Я снова опустил очи долу, и узрел сгнившее лико одного из моих будущих оппонентов.
Мда, лицом к морде, в честной схватке, так вернее.
Но страшно.
Все равно страшно, как бы я себя не накручивал.
Жутко, аж до колик, хотя последние, быть может, появились и не от страха — виной тому могут быть и эти странные яблочки, десятка полтора которых я успел сжевать вчера и сегодня. Зеленые, с твердой кожурой, которую пришлось пилить ножом — но все лучше, нежели давиться корой или листьями (или голодом сидеть). Деревянистая мякоть, добытая мной из первого из них, оказалась кисла настолько, что рожу мне сморщило а язык онемел и окостенел.
Рожу по первости пришлось расправлять руками, но потом, вроде, притерпелся. Зато, как выяснилось, сей дивный плод неплохо утолил жажду, да и с голодом справился. Правда, ненадолго, и я облазил все дерево, ну, докуда смог добраться, и оборвал все яблочки, до которых дотянулся. Чувствовал себя при этом крайне неважно: то живот, то грудь, то руки с ногами начинали периодически неметь или чесаться так, что хоть плачь — наверное, все ж таки я заболел.
Так и развлекался весь вчерашний день: ползал по дереву, силясь разглядеть, что творится вокруг (и обламываясь из-за тумана), обрывал плоды (от которых уже воротит), да кидался очистками в драугров, которые, проявляя завидное самообладание и стойкость, на провокации не реагировали.
Мелкую прыгучую тварь я видел еще пару раз, она держалась также поблизости — это меня и останавливало, от того, чтобы спрыгнуть вниз немедленно, и предложить неуклюжим разложенцам соревнование в скорости и ловкости (кто первый доберется до секиры).
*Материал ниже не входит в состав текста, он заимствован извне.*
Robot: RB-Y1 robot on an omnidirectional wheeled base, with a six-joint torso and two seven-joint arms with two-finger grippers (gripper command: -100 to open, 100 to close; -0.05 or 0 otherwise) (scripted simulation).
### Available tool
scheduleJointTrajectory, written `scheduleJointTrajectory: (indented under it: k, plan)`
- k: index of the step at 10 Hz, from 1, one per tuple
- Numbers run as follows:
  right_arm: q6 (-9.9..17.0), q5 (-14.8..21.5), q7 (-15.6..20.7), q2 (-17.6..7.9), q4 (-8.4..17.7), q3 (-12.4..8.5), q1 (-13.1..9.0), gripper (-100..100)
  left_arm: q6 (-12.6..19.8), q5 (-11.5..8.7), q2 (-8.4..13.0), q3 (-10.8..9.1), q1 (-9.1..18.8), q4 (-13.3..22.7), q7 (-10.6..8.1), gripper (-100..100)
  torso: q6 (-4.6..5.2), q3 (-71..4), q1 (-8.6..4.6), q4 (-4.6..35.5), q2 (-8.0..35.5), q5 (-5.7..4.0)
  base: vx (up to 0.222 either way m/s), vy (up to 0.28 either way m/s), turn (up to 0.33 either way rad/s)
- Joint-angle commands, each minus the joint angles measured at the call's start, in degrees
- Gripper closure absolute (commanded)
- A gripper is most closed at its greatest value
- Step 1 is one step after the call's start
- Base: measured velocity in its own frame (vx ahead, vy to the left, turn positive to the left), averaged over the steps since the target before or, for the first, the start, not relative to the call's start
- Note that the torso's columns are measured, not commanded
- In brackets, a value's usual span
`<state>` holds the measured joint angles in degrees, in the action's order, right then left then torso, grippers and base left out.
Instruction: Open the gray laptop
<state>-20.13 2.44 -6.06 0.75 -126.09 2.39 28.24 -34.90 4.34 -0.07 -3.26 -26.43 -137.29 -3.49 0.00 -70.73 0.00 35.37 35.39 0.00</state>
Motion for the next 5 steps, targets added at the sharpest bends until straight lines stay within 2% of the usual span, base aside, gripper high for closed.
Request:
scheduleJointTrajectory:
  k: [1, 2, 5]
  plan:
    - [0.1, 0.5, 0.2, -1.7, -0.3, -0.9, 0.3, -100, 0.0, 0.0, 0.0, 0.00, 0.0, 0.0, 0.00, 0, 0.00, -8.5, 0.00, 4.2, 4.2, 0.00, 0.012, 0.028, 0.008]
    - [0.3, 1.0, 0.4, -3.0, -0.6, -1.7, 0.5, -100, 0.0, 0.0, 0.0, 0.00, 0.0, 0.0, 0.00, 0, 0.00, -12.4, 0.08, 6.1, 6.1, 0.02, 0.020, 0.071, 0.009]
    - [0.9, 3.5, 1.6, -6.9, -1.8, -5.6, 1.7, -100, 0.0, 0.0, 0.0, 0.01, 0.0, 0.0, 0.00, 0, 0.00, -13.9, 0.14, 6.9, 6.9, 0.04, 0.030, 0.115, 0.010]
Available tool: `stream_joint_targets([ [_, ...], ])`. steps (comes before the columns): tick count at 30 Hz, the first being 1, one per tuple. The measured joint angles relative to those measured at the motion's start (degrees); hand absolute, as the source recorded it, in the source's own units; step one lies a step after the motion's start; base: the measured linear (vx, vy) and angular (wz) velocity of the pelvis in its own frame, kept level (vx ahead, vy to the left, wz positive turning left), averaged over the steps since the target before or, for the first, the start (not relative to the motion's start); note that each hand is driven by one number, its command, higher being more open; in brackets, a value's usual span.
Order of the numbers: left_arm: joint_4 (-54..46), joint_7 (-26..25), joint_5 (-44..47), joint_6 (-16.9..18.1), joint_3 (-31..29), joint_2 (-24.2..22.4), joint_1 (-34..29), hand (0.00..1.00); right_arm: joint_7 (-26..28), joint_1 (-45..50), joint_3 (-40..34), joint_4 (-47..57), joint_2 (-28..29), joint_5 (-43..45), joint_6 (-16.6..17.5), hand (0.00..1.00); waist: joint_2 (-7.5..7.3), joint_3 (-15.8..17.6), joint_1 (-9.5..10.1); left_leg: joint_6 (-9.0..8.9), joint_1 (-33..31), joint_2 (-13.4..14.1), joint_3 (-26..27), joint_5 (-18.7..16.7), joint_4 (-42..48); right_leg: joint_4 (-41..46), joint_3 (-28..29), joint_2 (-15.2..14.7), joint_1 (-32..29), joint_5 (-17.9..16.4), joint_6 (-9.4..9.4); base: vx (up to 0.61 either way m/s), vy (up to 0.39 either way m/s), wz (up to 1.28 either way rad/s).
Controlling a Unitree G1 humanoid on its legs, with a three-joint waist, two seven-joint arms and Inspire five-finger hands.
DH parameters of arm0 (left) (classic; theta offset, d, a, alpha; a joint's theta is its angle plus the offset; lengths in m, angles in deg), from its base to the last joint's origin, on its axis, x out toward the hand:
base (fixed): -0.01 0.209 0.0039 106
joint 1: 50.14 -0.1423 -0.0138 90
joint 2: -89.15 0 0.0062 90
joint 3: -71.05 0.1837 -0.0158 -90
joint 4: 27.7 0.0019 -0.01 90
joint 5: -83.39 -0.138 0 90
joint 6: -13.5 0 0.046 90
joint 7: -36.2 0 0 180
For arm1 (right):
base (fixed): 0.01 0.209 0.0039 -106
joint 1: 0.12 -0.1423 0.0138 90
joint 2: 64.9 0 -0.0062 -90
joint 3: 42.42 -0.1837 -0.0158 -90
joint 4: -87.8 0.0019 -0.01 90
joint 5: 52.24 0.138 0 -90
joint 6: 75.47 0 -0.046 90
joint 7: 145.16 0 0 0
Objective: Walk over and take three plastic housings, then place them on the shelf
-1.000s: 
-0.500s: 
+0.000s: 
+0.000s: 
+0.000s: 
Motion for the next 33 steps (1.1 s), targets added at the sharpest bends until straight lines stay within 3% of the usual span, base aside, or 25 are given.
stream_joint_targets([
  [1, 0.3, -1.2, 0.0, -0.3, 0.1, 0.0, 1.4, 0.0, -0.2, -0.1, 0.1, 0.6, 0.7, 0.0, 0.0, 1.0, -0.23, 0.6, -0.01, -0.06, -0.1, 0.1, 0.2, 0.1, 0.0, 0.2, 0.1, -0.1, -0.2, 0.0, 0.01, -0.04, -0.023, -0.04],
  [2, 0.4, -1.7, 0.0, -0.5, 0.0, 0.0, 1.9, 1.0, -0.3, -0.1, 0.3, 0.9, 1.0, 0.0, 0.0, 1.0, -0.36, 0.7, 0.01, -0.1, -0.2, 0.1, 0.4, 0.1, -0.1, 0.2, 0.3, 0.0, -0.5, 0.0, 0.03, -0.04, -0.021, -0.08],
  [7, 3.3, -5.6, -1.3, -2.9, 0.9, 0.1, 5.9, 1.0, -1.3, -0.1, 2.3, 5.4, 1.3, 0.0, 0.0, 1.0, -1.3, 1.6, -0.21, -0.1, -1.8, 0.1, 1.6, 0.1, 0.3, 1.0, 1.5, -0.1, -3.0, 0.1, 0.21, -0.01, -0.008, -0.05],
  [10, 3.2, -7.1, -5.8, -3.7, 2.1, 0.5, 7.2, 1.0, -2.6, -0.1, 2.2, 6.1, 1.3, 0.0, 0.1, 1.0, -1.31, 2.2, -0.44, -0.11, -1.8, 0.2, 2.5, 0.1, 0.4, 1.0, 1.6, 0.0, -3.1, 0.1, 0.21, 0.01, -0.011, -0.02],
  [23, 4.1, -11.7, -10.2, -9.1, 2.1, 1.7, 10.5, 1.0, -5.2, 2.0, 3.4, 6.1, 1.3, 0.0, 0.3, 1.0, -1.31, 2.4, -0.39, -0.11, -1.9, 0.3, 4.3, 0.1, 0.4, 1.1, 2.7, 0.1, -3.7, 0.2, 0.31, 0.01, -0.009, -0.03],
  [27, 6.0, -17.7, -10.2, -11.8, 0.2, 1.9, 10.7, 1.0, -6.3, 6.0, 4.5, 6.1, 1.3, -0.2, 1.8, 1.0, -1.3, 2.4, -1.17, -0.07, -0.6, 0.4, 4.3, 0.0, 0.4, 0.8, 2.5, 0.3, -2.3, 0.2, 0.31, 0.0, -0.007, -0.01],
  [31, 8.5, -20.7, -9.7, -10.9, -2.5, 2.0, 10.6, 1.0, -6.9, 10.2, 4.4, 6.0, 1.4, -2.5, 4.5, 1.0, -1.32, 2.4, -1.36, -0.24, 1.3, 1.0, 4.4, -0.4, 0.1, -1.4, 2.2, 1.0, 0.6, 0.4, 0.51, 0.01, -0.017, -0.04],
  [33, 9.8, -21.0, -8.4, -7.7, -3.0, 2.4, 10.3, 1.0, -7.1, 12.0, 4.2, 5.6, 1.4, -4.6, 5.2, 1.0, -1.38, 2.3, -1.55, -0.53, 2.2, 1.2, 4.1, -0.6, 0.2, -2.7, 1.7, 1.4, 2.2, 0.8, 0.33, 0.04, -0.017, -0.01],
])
Ну, что ж… Дождусь следующего утра, да и встану на путь в Валхаллу (а пока соберусь с духом). Ничего хорошего я тут не высижу, воды нет, яблочки кончаются, помощи не предвидится… Глупая смерть, и дед мне всыплет горячих, как увидит. Но я верю, что когда путь по радужному мосту будет окончен, и врата из клинков отворит мне Хеймдалль — дед будет ждать меня там.
Сначала, небось, устроит выволочку, за то, что рано пришел, да еще потомства не оставив, может даже пинков за это надает, но будет рад меня видеть, да и пригодится Отцу Битв лишний колдун в свите. Мы, колдуны, такие! Нас может быть либо мало, либо вовсе нету, но много быть не может — любой ярл или конунг о том скажет. Из простой деревянной чаши изопью я Брагу Забвения, и забуду о тягостях жизни…
Размышления о высях горних, о богах и предках, о колдунах и браге, прервали звуки, раздавшиеся снизу, а именно — громкий треск материи. Я взглянул — что там замыслили гнилушки?
Глнилушки замыслили непотребство: один из них когтем подцепил так до сих пор и стоявшие (одеревенели от грязи!) в чаше мои штаны, добыл их таким образом, и теперь вдохновенно раздирал их в клочья. Обиделся на меня за плевки и огрызки, что ли, или просто чует вещи с моим запахом? Я лишь усмехнулся — зачем мертвецу одежда, мне ее не жалко. В Чертогах Бёльверка меня оденут, как подобает: дадут серебряную кольчугу, и крылатый шлем, и теплый плащ из волчьей…
Драугр, разделавшись со штанами, переключился на сапоги, стоявшие рядом с постаментом, на котором покоилась чаша. Впившись всеми зубами в голяшку, он выдрал оттуда приличный шмат кожи. Я харкнул ему на плешь и попал — ловкость, однако, при мне.
… шкуры, штаны из прочнейшей кожи, и пояс широкий и обувь, оружие, хоть меч, хоть копье — что по душе мне придется. И обязательно…
Драугр растерзал первый сапог и принялся за второй. Его тухлый напарник отправился прогуляться, но недалеко — он что-то подобрал, ярдах в тридцати от дерева — из-за тумана не понять, правда, что.
… рог для питья, и прекрасная дева-валькирия, с волосами цвета летнего меда, нальет мне того пива, что любят отведать и Асы, а ночью она…
Так, а вот это уже оскорбление, да какое! Как смеет поганая нежить портить честное оружие?! Позорить меня? Да ты у меня второй раз сдохнешь, гнусное отродье протухшей свиноматки!
Смесь из уныния, страха, отчаяния, тоски и усталости сменилась подступающим бешенством от картины, что предстала моим глазам: давно умерший поганец секиру мою нашел! И, подойдя чуть ближе к дереву, на котором я громко и праведно негодовал, впился зубьями в ее древко, чуть пониже железка, и завяз в нем челюстями.